TASK ITEM:
Below are records; the lines starting at the one with "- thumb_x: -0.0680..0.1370" and ending at the one with "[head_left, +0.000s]" must be reproduced exactly, both included. Pictures must not appear.
** Opening SUPPLIED INFORMATION block **
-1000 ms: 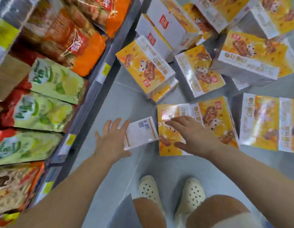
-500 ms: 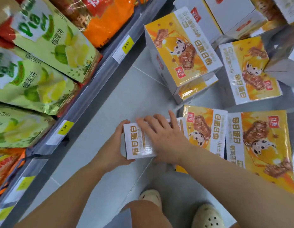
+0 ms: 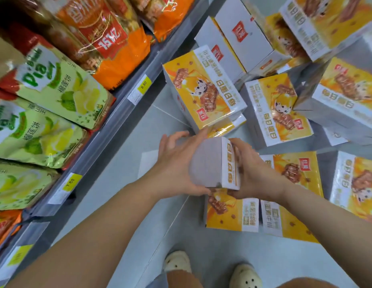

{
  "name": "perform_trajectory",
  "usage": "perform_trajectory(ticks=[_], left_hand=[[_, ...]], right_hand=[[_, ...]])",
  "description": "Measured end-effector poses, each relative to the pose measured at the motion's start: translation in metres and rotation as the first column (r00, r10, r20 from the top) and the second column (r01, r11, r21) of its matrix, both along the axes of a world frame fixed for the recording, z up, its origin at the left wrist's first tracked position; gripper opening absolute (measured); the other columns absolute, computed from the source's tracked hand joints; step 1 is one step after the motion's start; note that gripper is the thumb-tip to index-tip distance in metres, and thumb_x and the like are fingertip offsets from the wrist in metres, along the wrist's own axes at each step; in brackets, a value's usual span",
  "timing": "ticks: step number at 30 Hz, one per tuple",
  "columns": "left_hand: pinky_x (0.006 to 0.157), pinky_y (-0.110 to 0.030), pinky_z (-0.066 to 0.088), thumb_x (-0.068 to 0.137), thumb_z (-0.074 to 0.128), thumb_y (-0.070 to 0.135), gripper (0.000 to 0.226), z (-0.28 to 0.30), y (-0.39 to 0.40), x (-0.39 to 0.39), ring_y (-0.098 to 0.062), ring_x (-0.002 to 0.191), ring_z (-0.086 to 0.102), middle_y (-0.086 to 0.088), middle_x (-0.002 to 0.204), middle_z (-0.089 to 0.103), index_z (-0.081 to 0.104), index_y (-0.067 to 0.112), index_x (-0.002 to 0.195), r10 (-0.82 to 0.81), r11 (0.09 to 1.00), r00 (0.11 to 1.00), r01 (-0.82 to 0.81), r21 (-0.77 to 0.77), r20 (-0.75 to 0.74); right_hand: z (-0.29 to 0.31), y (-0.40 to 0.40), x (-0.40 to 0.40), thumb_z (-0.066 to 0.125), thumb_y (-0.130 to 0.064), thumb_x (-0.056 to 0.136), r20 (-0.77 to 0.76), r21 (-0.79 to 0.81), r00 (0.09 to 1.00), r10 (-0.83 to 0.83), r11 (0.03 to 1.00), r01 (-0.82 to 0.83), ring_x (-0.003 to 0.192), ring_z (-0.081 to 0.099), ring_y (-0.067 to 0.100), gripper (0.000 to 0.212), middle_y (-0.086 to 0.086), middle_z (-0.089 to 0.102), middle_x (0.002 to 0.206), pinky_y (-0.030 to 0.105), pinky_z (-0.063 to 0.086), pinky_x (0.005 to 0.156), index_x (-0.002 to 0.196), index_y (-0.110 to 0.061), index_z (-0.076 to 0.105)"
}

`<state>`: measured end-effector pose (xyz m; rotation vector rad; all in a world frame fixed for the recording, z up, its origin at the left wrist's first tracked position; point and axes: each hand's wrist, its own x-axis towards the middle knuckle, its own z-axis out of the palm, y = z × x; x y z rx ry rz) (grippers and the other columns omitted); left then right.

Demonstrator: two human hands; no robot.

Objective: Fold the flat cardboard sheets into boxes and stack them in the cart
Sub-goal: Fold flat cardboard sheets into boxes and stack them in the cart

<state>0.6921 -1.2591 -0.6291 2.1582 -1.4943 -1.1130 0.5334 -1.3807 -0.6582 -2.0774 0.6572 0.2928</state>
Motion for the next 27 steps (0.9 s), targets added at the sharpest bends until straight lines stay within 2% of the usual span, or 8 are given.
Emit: perform_trajectory(ticks=[3, 6, 12, 15, 18, 22, 25, 27], left_hand=[[0.111, -0.051, -0.016, 0.048, 0.082, 0.051, 0.134, 0.038, -0.003, 0.008, -0.012, 0.137, -0.023, 0.013, 0.152, -0.011, -0.038, 0.054, 0.106, -0.146, 0.979, 0.983, 0.128, 0.156, 0.109], [0.108, -0.055, -0.014, 0.048, 0.082, 0.052, 0.139, 0.078, 0.015, 0.021, -0.018, 0.136, -0.030, 0.009, 0.150, -0.028, -0.047, 0.048, 0.101, -0.186, 0.948, 0.945, 0.102, 0.301, 0.267], [0.116, -0.041, 0.004, 0.052, 0.083, 0.043, 0.137, 0.188, 0.056, 0.016, -0.005, 0.130, -0.031, 0.017, 0.145, -0.025, -0.039, 0.041, 0.112, -0.119, 0.945, 0.979, 0.061, 0.321, 0.165], [0.114, -0.034, 0.008, 0.055, 0.085, 0.033, 0.137, 0.252, 0.069, 0.003, -0.002, 0.133, -0.021, 0.014, 0.148, -0.009, -0.030, 0.034, 0.129, -0.020, 0.967, 0.998, 0.002, 0.257, 0.065], [0.111, -0.030, 0.017, 0.044, 0.075, 0.046, 0.127, 0.322, 0.085, -0.003, -0.012, 0.134, 0.004, 0.004, 0.141, 0.014, -0.002, 0.023, 0.143, 0.043, 0.977, 0.997, -0.054, 0.208, 0.059], [0.095, -0.020, 0.016, 0.037, 0.065, 0.045, 0.111, 0.403, 0.110, -0.009, 0.004, 0.106, 0.009, 0.012, 0.118, 0.019, 0.019, 0.027, 0.137, 0.133, 0.986, 0.985, -0.143, 0.090, 0.105], [0.093, -0.020, 0.017, 0.050, 0.078, 0.026, 0.103, 0.454, 0.133, -0.013, 0.005, 0.102, 0.006, 0.014, 0.114, 0.019, 0.023, 0.028, 0.137, 0.200, 0.979, 0.968, -0.205, 0.019, 0.151], [0.099, -0.026, 0.023, 0.054, 0.079, 0.019, 0.100, 0.479, 0.147, -0.013, 0.000, 0.110, 0.010, 0.013, 0.116, 0.021, 0.023, 0.027, 0.137, 0.239, 0.970, 0.948, -0.242, -0.012, 0.209]], right_hand=[[0.042, -0.010, -0.020, 0.079, -0.040, 0.046, 0.029, 0.134, 0.995, -0.097, 0.987, 0.092, 0.108, 0.051, -0.006, 0.098, -0.008, 0.051, 0.114, 0.008, 0.039, 0.094, 0.116, -0.060, 0.013], [0.094, -0.017, -0.039, 0.086, -0.018, 0.049, 0.056, 0.112, 0.993, -0.099, 0.989, 0.092, 0.098, 0.041, -0.029, 0.098, -0.026, 0.040, 0.109, -0.007, 0.032, 0.080, 0.114, -0.049, 0.019], [0.218, -0.009, -0.069, 0.080, 0.004, 0.059, 0.075, 0.297, 0.984, -0.160, 0.946, 0.131, 0.083, 0.042, -0.033, 0.084, -0.025, 0.034, 0.107, -0.007, 0.036, 0.070, 0.107, -0.038, 0.026], [0.288, 0.005, -0.074, 0.077, -0.035, 0.046, 0.083, 0.255, 0.988, -0.127, 0.961, 0.102, 0.103, 0.037, -0.030, 0.090, -0.024, 0.032, 0.120, -0.003, 0.037, 0.082, 0.118, -0.038, 0.022], [0.354, 0.015, -0.076, 0.073, -0.044, 0.044, 0.084, 0.251, 0.994, -0.077, 0.966, 0.053, 0.113, 0.033, -0.026, 0.100, -0.029, 0.031, 0.127, 0.002, 0.036, 0.090, 0.124, -0.040, 0.014], [0.422, 0.030, -0.072, 0.082, -0.025, 0.053, 0.132, 0.212, 0.991, 0.035, 0.975, -0.063, 0.117, 0.015, -0.033, 0.116, -0.053, 0.007, 0.122, -0.009, 0.021, 0.090, 0.130, -0.038, -0.005], [0.464, 0.042, -0.068, 0.084, -0.005, 0.058, 0.123, 0.187, 0.992, 0.015, 0.982, -0.038, 0.123, 0.019, -0.018, 0.129, -0.039, 0.006, 0.131, -0.009, 0.027, 0.087, 0.120, -0.052, -0.019], [0.495, 0.051, -0.059, 0.086, -0.007, 0.055, 0.148, 0.145, 0.988, 0.035, 0.988, -0.056, 0.131, 0.023, -0.004, 0.133, -0.027, 0.013, 0.139, 0.006, 0.037, 0.097, 0.123, -0.058, -0.016]])
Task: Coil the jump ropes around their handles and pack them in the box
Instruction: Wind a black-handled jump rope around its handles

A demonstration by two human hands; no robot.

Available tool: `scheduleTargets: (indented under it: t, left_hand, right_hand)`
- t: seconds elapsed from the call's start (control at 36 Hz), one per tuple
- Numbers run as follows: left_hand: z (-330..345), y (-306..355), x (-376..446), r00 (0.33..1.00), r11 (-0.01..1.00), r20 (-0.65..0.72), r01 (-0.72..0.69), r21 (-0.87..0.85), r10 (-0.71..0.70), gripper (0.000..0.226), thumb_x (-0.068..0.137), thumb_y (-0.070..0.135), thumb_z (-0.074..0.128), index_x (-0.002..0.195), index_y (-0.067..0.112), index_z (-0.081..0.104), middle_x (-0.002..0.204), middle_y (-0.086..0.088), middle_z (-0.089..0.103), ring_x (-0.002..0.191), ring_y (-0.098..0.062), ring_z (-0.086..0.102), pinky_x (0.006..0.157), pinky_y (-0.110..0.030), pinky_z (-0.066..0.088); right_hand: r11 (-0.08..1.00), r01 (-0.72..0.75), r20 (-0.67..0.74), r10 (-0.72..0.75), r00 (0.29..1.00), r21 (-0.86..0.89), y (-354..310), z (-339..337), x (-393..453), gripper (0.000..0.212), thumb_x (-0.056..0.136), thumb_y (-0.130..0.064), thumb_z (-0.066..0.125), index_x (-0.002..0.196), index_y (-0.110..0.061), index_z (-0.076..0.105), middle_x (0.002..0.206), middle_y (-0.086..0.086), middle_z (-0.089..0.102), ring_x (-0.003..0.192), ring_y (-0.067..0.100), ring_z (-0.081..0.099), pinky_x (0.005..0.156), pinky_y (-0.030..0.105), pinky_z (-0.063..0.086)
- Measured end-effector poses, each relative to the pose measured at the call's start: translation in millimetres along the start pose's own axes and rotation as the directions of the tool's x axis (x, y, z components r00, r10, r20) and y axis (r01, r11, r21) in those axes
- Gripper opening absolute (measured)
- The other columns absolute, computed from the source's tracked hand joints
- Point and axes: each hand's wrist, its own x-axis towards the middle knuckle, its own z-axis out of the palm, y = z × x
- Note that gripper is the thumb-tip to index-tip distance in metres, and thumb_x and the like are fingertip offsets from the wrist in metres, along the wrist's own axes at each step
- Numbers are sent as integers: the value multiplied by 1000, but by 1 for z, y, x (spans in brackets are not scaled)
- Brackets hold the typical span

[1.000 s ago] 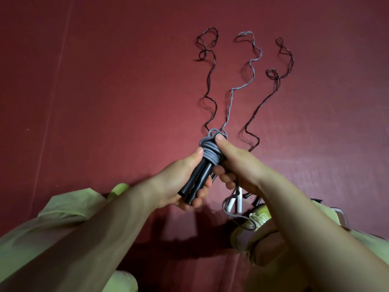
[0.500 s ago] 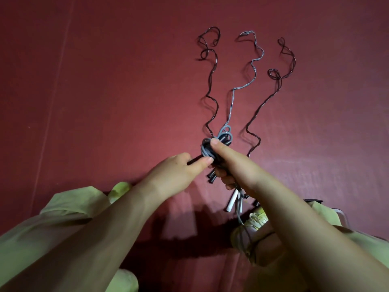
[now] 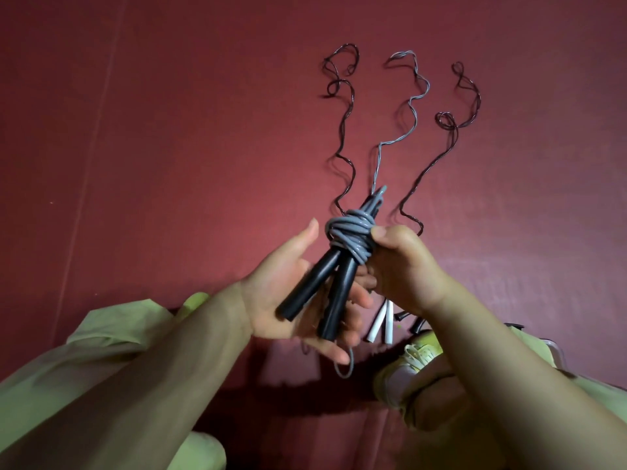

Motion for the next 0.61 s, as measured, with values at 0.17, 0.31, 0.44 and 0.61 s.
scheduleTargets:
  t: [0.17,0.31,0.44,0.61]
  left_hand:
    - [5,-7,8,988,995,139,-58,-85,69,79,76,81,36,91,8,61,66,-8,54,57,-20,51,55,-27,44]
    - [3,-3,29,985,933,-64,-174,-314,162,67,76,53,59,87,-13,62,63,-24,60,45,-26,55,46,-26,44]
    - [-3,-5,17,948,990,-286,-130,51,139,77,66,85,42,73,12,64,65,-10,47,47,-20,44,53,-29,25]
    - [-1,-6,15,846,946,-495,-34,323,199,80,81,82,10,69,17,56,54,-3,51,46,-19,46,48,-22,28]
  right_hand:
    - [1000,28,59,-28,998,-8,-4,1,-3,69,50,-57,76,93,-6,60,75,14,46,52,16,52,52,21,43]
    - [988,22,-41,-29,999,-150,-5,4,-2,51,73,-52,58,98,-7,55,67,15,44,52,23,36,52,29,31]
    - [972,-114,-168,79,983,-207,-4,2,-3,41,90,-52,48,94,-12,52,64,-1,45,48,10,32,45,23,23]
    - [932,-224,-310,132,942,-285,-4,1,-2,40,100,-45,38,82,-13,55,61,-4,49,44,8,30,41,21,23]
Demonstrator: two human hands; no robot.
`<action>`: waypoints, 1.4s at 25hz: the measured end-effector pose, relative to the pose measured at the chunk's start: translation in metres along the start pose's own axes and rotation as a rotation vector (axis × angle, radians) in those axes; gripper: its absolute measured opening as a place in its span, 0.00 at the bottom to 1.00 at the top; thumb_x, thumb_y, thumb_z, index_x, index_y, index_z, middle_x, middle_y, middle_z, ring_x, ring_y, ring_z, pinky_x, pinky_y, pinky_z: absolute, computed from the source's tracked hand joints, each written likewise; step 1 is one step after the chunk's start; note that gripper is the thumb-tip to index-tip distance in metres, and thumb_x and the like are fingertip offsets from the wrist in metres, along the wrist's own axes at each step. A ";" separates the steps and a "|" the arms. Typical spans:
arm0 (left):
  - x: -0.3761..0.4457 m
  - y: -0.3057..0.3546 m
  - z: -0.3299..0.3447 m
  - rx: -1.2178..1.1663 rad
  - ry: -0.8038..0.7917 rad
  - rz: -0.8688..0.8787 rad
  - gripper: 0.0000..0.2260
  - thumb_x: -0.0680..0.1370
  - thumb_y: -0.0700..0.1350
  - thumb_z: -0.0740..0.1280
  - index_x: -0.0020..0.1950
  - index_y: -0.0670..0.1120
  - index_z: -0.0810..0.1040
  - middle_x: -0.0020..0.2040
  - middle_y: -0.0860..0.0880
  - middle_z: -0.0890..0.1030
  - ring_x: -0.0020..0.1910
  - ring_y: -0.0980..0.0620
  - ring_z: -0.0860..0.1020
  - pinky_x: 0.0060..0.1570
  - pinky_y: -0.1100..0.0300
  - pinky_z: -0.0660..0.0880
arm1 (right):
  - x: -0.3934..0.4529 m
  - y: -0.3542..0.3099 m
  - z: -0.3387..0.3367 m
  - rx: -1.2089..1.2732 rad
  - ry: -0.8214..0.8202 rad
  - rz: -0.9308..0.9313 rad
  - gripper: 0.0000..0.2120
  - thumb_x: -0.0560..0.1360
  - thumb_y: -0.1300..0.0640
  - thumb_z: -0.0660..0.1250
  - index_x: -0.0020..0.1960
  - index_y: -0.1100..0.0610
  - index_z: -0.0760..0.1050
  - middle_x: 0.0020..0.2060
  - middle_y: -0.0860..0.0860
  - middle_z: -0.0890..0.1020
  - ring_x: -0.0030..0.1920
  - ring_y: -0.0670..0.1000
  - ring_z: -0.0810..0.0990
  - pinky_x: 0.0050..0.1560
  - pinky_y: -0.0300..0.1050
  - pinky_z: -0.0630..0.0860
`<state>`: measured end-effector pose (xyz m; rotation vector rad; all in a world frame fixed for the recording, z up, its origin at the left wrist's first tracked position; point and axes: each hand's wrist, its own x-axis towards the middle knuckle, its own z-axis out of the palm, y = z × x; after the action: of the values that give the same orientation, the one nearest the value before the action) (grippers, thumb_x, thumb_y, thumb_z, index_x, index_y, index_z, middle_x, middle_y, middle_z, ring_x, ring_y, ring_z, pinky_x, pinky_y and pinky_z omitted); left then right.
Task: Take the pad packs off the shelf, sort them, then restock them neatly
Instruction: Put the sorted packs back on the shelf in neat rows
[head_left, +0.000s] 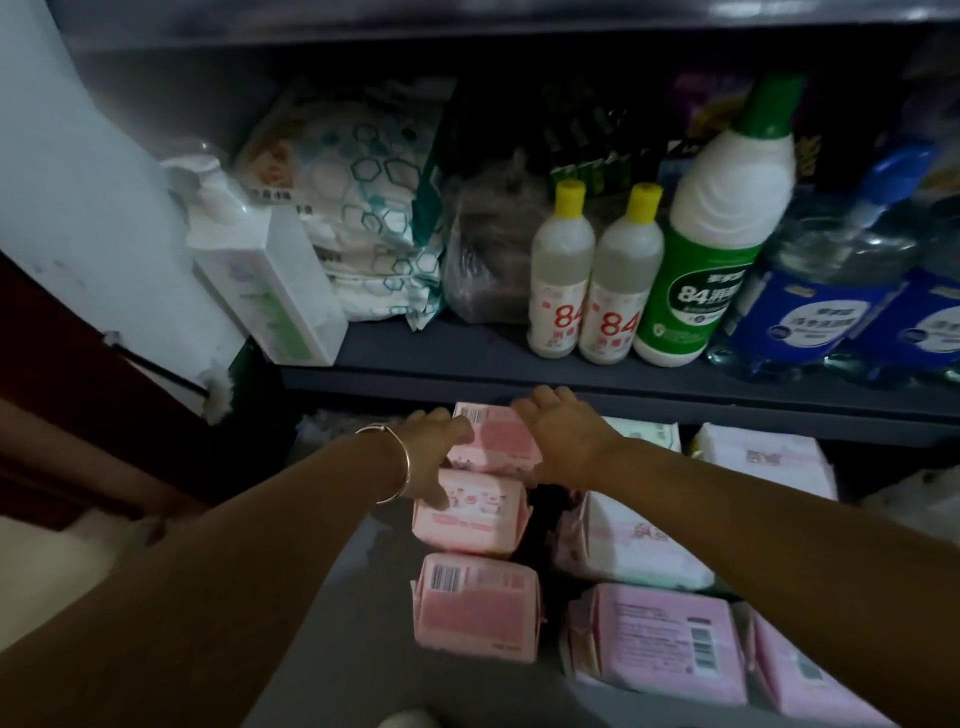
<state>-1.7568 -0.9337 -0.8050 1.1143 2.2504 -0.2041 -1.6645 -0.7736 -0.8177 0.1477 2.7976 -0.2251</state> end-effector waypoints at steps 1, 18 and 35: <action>0.001 -0.005 0.006 -0.046 -0.002 0.002 0.34 0.68 0.47 0.75 0.69 0.52 0.62 0.62 0.50 0.66 0.61 0.49 0.66 0.60 0.53 0.68 | 0.005 0.000 0.006 -0.007 0.016 0.015 0.38 0.70 0.43 0.71 0.72 0.57 0.59 0.66 0.56 0.65 0.65 0.58 0.65 0.64 0.52 0.68; -0.002 -0.002 0.038 0.222 0.067 0.082 0.40 0.64 0.51 0.76 0.70 0.55 0.57 0.64 0.52 0.63 0.63 0.50 0.62 0.59 0.55 0.62 | 0.011 -0.001 0.027 0.275 0.114 0.148 0.38 0.64 0.45 0.77 0.66 0.58 0.65 0.61 0.56 0.69 0.61 0.56 0.71 0.61 0.48 0.69; -0.070 -0.003 -0.063 -0.298 0.091 0.078 0.26 0.66 0.41 0.75 0.59 0.51 0.69 0.54 0.52 0.76 0.52 0.52 0.77 0.52 0.54 0.77 | -0.059 0.022 -0.105 0.929 0.260 0.176 0.33 0.65 0.57 0.77 0.68 0.58 0.70 0.59 0.53 0.77 0.60 0.53 0.75 0.64 0.46 0.72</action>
<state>-1.7557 -0.9573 -0.7138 1.0641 2.2200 0.2112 -1.6391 -0.7383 -0.7035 0.6635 2.6507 -1.5247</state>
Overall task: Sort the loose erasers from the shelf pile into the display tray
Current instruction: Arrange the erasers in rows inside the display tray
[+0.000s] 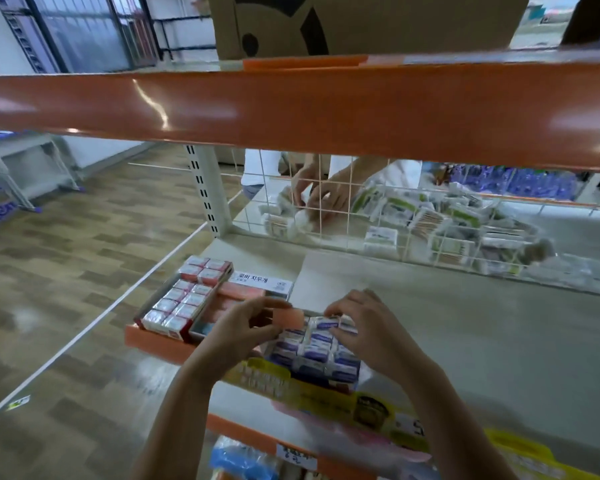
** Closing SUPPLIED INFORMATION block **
TASK SOLUTION:
  - thumb_x: -0.0680..0.1370
  - thumb_y: -0.0700..0.1350
  - thumb_z: -0.0740..0.1280
  - index_x: -0.0020..0.1950
  - index_y: -0.0670..0.1120
  - index_z: -0.0810..0.1040
  - middle_x: -0.0020..0.2040
  - middle_y: -0.0860..0.0880
  - middle_z: -0.0890..0.1030
  - ring_x: -0.0020..0.1910
  - ring_y: -0.0980..0.0620
  - ring_z: -0.0860..0.1020
  - pinky_x: 0.0060..0.1570
  - pinky_y: -0.1100..0.0300
  - pinky_z: -0.0660..0.0880
arm1 (right):
  - x: -0.3934..0.4529 m
  - y: -0.3542..0.3099 m
  - z: -0.3387..0.3367 m
  - rx: -1.2089..1.2732 rad
  - ry: -0.8214..0.8202 rad
  - rz: -0.9308..0.9313 rad
  - gripper: 0.0000..0.2120
  - thumb_x: -0.0560..0.1360
  - thumb_y: -0.1300..0.0640
  - thumb_z: -0.0660..0.1250
  - index_x: -0.0020..0.1960
  - index_y: -0.1100..0.0610
  - index_z: -0.0760..0.1050
  - middle_x: 0.0020..0.2060
  - middle_y: -0.0860..0.0860
  - middle_z: -0.0890..0.1020
  - ring_x: -0.0030..0.1920
  - ring_y: -0.0670..0.1000
  - ring_z: -0.0810..0.0990
  - pinky_x: 0.0050..0.1560
  - pinky_y: -0.0300..0.1050
  - pinky_z: -0.0630..0.0860
`<state>`: measured end-effector pose (xyz m; rotation vector rad; all in a world frame fixed for the recording, z up, its origin at the left wrist's first tracked position; point and axes: each hand's wrist, its own x-axis towards the middle knuckle, its own z-axis out of the palm, y = z × x; after the action: of the values that give the same orientation, the one nearest the value before the action) (grippers, thumb_x, thumb_y, thumb_z, index_x, index_y, index_z, middle_x, middle_y, middle_z, ring_x, ring_y, ring_z, pinky_x, pinky_y and pinky_z omitted); left then right.
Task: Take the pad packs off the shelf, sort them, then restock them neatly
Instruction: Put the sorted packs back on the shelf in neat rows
[head_left, +0.000s] 

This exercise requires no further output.